Its scarcity then meant it was much more appreciated. Gerard
describes it as “A goodly and stately plant, . . . .garnished with brave flowers of great beautie”.[4]
Far from being a nasty weed overpopulating areas, I thought it was gorgeous. After reading that, I went and replanted it again – in the earth properly, along the edge of a completely fallow flowerbed. Fluffhead has been running up and down it all summer – everything I planted died, except some tiny wildflowers I have yet to identify, and a really amazing ‘weed’ that looks like coriander but isn’t, and grows in a sort of overground root system, with runners, like a strawberry plant would. I wondered whether it would survive, and fluff those little seeds over the flowerbed and to the barren areas of garden, surviving extremes of rain and draught, the way nothing else in my garden has properly this summer (except the buddleia; that I dislike for its incredibly bionic growth. It needs to be out in the street, I feel bad that I have to cut it back so strongly…)
I thought this could be a new experiment. The year before last, I let the borage go insane to see what would happen. What happened was that I had borders filled with absolutely nothing BUT borage, it crowded out everything, a very greedy plant. But the way I have been observing the Rosebay Willowherb – and I have since seen it along all the local railway embankments, and some of the more desolate front gardens of the area: it grows alongside other things, it doesn’t leave absolutely no room for anything else. Besides which, last year we had useful Borage; maybe next year we can have useful Rosebay Willowherb…
(In case you didn’t know, Borage is where we get Starflower Oil, so useful for women’s hormone balancing, and taken in capsule form to help even out periods, breast inflammation and cramping. This is due to its extremely high levels of GLA, a fatty-acid, the highest of any naturally occurring plant source[5]. It has many many other uses and is worth looking up, but that’s what I use it for.)
Rosebay Willowherb has its own uses. In her brilliantly useful 2008 book, Hedgerow Medicine, Julie Bruton-Seal also says: ‘It has not been used much in medicine in recent years but was a favourite of the American Eclectic physicians in treating diarrhoea and typhoid. Its soothing, astringent and tonic action is wonderful for all sorts of intestinal irritation, and it makes a good mouthwash’ (see the shortened reference version, online: http://hedgerowmedicine.co.uk/). At this site, you'll find ways in which it can be eaten, too.

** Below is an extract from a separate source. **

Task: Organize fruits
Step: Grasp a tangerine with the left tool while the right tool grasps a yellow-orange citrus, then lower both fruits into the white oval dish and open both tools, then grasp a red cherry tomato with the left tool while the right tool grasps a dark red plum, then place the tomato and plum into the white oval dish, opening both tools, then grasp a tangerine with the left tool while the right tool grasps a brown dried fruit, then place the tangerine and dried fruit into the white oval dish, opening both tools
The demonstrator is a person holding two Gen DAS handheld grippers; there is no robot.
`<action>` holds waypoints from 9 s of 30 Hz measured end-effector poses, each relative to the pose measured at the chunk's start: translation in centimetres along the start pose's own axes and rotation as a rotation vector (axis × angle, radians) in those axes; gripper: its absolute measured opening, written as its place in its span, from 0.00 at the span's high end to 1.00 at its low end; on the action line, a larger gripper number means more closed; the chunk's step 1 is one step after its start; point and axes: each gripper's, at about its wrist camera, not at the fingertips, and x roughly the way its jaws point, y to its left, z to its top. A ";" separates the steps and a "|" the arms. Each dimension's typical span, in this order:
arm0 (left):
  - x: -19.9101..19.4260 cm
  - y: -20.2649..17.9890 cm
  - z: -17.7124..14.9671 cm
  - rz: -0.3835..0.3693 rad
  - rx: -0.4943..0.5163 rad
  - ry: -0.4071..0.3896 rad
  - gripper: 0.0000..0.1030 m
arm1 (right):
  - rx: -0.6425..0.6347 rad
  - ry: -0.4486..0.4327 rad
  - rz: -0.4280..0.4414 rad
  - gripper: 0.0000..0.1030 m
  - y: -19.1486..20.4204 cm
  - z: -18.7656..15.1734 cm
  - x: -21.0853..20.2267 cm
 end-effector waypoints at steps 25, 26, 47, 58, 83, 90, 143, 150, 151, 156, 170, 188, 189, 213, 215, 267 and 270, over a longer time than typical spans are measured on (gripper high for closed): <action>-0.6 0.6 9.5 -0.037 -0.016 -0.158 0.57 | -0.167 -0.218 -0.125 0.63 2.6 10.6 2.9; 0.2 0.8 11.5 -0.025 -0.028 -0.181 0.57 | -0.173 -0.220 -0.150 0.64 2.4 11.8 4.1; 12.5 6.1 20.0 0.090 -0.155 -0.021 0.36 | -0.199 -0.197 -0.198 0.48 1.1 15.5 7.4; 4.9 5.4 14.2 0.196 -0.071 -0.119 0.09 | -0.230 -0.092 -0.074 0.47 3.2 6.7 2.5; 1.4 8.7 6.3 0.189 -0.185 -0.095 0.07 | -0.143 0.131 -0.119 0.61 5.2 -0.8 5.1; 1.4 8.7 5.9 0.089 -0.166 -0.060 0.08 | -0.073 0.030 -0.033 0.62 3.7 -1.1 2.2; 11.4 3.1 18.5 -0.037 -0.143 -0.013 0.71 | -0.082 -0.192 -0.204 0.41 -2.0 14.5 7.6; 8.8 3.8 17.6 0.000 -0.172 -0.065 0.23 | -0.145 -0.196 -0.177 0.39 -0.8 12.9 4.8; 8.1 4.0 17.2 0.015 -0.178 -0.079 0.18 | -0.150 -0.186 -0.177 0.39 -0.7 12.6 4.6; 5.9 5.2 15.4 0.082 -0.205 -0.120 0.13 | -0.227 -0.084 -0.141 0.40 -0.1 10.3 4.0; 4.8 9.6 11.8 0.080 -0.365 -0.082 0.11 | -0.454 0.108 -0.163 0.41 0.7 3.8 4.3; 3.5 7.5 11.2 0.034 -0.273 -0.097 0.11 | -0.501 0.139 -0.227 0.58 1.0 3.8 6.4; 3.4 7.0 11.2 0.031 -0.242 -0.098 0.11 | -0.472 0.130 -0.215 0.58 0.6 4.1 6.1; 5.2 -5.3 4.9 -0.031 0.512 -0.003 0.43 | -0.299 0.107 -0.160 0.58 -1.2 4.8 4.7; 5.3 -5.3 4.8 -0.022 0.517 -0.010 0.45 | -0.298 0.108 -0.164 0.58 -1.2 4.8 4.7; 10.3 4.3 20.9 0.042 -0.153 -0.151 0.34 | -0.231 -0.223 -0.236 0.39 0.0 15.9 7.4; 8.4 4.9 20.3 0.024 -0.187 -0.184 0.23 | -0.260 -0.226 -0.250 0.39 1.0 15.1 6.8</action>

Interestingly, too, this health scare I have been having, that thankfully so far has not turned out to be cancer or anything terminal, is all about intestinal irritation…and last year, when the borage was everywhere, due to my experiment then, balancing hormones was my problem. Things have a habit of presenting themselves to my perception when I’m primed to find them most useful. It’s a strange thing. What a useful little thing I found. And so beautiful.
[1] Because it likes to spring up to cover sites razed to the ground by fire. After the Great Fire of London in 1666, Samuel Pepys (1633-1703) in his Diary of Samuel Pepys, nine volumes, 1660-1669, related how the burned area soon filled with fireweed (see May 1667). http://www.pepysdiary.com/
[2] http://www.mariatrebenherbs.com/
[3] From Chickweed, Willow and Other Wild Glaswegians, by Louise Bustard, introductory notes, to be found at: http://www.glasgow.gov.uk/NR/rdonlyres/FA6DD876-EDAA-4B8F-9602-E3B8D83BA484/0/WildPlantsofGlasgow.pdf
Do go ahead and read this brilliant, accessible study. Lots of excellent interesting information.
Do go ahead and read this brilliant, accessible study. Lots of excellent interesting information.
[4] Ibid, p.61.
[5] James Wong is an ethno-botanist writing of herbal remedies safe for home use, in Grow Your Own Drugs, companion volume to the BBC series of 2009, p.159 (London: Collins, 2009).